CVS, the second-largest U.S. drugstore operator with 7,800 stores, said on Monday it will acquire Target's more than 1,660 pharmacies in 47 states with about $4 billion in annual sales. It will also acquire Target's nearly 80 clinics.
The pharmacies will continue to be located within Target stores but carry the CVS brand.
The move was the CVS' second large acquisition in as many months, coming on the heels of its $10.1 billion deal for healthcare services firm Omnicare Inc (OCR.N) in May.
The transaction will significantly expand the drugstore chain's retail presence and should bolster its bargaining power with pharmaceutical companies.
"The healthcare industry is evolving rapidly," CVS Chief Executive Larry Merlo said on a conference call. "In this environment, success is all about effectively managing costs, quality and access."
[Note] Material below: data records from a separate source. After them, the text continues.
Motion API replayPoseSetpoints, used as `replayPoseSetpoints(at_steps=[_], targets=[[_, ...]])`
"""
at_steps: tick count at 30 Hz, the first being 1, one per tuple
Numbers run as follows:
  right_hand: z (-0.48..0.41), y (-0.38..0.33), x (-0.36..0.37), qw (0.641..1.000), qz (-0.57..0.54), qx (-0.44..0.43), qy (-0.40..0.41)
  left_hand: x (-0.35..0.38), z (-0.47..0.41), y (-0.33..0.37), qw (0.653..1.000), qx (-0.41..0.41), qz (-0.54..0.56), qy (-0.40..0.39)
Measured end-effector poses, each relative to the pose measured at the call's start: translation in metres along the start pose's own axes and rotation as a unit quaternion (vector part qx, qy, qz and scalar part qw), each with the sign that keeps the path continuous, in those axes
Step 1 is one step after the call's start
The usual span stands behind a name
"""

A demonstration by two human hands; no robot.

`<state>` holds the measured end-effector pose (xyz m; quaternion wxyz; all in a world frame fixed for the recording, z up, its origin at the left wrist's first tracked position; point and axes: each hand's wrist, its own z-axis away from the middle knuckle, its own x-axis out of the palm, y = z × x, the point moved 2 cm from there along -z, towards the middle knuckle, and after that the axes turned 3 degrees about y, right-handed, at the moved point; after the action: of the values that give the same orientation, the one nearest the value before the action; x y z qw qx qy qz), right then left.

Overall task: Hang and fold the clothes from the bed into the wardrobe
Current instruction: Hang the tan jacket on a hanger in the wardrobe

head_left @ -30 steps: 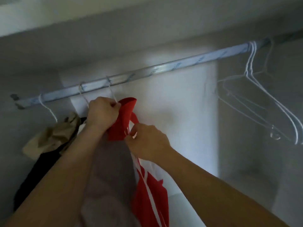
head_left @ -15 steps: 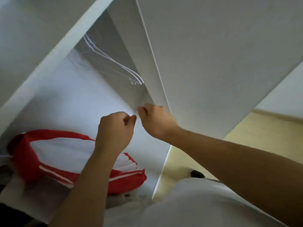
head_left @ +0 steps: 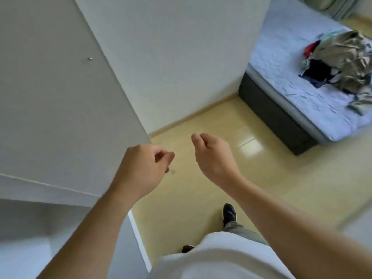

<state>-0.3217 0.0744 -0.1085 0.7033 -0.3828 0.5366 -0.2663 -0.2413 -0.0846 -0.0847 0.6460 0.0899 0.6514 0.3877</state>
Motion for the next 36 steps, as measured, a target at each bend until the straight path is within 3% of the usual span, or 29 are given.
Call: replayPoseSetpoints(at_steps=[6,10,24,31,36], targets=[[-0.019,0.060,-0.125,0.983,-0.056,0.058,0.167,0.064,-0.056,0.125,0.986,0.148,-0.008,-0.075],[-0.040,0.107,-0.198,0.968,-0.057,0.069,0.236,0.123,-0.086,0.206,0.970,0.211,-0.012,-0.118],[-0.185,0.256,-0.442,0.947,-0.005,0.131,0.293,0.323,-0.216,0.457,0.948,0.257,-0.006,-0.185],[-0.300,0.339,-0.535,0.944,0.037,0.147,0.294,0.435,-0.334,0.548,0.941,0.266,-0.011,-0.208],[-0.377,0.406,-0.614,0.929,0.073,0.209,0.297,0.520,-0.426,0.622,0.932,0.260,-0.004,-0.254]])
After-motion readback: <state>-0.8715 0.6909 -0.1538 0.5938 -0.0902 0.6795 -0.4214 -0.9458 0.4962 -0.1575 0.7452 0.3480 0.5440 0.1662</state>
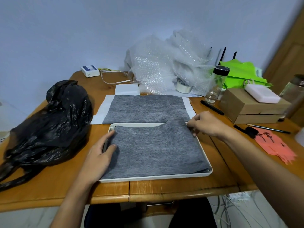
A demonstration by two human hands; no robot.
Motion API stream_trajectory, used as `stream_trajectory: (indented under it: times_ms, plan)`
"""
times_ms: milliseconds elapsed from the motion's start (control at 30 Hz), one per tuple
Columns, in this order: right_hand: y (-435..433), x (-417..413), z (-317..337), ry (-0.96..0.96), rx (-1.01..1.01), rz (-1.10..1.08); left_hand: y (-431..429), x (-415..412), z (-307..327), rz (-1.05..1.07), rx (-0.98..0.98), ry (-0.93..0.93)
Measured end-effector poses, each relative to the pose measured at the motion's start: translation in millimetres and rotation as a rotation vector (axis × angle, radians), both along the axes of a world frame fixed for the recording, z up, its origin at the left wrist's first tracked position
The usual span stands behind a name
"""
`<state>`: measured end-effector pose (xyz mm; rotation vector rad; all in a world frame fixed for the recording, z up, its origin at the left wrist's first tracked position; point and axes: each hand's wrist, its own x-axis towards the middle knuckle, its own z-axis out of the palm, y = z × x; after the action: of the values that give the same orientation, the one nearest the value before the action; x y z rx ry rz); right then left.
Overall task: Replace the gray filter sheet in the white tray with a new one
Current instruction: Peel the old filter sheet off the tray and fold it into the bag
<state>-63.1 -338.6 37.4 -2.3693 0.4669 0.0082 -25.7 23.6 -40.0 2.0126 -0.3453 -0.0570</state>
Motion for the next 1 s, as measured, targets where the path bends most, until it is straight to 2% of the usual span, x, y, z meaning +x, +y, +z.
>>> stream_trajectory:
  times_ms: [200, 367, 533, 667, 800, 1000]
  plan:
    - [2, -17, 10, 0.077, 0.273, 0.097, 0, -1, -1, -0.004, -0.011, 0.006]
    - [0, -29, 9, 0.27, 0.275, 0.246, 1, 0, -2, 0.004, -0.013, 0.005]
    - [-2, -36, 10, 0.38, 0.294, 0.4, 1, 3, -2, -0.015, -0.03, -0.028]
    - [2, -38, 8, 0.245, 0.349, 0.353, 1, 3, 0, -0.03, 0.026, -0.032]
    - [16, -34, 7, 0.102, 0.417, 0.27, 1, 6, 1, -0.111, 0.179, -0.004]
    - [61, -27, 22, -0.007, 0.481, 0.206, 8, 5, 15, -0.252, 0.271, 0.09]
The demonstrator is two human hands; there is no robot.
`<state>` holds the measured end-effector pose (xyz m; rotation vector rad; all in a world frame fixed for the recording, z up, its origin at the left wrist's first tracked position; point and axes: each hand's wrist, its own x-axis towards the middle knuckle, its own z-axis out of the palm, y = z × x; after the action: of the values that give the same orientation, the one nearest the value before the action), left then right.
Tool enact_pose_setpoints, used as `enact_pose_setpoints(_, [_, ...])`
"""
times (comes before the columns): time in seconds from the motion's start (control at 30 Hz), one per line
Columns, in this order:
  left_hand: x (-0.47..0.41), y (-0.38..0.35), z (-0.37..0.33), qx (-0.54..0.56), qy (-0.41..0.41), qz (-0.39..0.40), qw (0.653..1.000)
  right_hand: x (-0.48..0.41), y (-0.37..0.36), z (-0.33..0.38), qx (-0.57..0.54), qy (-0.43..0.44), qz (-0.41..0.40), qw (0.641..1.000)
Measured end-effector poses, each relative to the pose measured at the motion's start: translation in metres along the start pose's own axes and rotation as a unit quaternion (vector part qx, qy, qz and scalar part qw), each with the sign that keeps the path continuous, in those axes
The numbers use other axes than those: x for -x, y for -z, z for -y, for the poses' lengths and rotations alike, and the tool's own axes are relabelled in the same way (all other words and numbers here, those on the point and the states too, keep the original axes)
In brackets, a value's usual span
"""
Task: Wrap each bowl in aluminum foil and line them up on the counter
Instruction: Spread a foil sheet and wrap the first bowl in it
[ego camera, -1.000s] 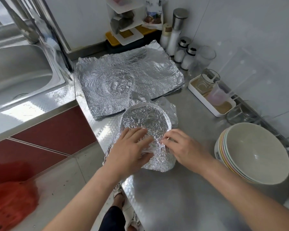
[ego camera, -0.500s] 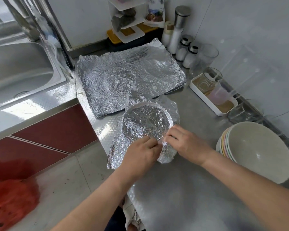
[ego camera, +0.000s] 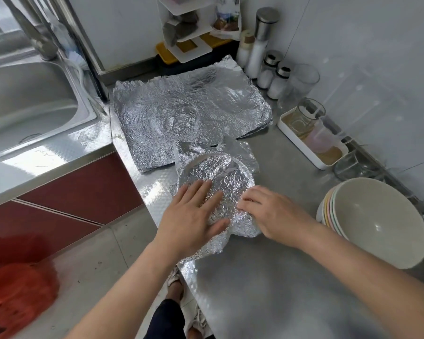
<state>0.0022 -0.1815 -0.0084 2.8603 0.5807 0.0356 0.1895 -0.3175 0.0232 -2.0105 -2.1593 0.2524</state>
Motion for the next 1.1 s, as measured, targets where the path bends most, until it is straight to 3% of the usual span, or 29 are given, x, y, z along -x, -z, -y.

For Target, the deal divests a business that was "modestly negative" in terms of profits. While Target will lose revenue, its sales, general and administrative costs will drop by $1 billion.
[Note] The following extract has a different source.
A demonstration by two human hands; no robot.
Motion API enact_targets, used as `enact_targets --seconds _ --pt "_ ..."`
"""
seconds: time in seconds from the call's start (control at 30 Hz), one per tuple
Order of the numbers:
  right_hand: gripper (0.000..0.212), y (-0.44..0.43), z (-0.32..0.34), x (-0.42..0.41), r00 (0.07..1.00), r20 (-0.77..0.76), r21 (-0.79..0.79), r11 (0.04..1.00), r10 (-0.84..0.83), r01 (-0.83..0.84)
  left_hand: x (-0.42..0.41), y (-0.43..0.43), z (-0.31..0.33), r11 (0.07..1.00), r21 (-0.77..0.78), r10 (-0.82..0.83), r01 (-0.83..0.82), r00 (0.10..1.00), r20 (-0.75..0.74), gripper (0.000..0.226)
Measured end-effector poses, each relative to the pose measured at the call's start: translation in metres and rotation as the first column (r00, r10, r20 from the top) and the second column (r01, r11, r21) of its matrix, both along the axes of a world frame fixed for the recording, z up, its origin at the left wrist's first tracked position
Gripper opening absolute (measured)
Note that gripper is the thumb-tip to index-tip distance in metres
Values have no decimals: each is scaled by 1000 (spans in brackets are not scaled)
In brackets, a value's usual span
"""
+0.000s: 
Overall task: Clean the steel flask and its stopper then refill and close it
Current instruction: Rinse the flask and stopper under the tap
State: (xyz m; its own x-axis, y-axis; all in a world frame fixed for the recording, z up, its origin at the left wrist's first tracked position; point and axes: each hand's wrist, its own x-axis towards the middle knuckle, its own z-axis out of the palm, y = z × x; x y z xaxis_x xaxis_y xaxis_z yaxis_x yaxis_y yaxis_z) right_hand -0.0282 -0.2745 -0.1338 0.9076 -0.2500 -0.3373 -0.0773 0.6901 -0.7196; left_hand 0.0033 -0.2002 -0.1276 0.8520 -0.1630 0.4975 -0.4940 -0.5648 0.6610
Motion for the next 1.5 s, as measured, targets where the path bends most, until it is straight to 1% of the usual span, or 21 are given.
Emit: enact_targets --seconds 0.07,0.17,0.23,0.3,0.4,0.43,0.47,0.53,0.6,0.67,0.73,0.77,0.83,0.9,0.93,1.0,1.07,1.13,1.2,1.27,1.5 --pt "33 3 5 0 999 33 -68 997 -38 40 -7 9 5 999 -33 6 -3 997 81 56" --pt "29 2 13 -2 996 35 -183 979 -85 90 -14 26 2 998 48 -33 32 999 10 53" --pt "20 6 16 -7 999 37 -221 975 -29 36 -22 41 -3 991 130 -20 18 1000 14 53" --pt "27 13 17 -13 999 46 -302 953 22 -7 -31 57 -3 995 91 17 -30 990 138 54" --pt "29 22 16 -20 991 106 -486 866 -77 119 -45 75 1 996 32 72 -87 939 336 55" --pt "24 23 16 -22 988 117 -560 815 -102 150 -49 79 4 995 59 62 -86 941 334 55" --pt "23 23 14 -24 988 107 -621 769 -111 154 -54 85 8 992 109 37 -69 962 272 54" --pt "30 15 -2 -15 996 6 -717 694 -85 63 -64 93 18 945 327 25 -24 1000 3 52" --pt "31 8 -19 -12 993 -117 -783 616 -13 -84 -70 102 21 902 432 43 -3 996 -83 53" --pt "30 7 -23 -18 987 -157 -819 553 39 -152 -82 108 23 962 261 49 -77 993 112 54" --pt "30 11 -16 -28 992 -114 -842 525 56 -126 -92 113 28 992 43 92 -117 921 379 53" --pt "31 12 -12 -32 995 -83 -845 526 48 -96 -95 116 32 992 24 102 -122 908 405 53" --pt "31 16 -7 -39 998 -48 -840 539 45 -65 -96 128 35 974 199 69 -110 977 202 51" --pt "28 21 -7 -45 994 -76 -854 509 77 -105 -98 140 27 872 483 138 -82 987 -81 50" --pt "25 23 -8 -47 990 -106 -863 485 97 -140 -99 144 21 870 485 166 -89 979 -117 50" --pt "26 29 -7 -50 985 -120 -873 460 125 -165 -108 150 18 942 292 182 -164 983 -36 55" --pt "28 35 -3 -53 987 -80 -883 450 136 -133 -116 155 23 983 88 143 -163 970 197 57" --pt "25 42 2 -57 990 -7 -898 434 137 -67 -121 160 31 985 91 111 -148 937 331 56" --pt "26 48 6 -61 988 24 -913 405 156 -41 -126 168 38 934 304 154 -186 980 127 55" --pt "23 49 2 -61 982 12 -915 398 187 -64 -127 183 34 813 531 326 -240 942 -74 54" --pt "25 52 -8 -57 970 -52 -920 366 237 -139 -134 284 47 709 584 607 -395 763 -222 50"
Target Chief Executive Brian Cornell said the move fits with the company's focus on a handful of categories where it believes it can be most competitive including apparel, items for children and health and wellness-related goods. Target will continue to handle the sale of over-the-counter drugs.
Cornell, who has been remaking the retailer's strategy since taking the helm in August, said the deal will allow it to focus resources on reviving its food business, for instance.
He also said it should bring more customers into Target stores. The companies hope CVS' price advantages, including in generic drugs, will attract more customers to the pharmacies who then buy other items from Target.
"They bring scale, cost efficiency; they bring expertise that we just could not bring to a space that we were operating as a subscale player," Cornell said of CVS.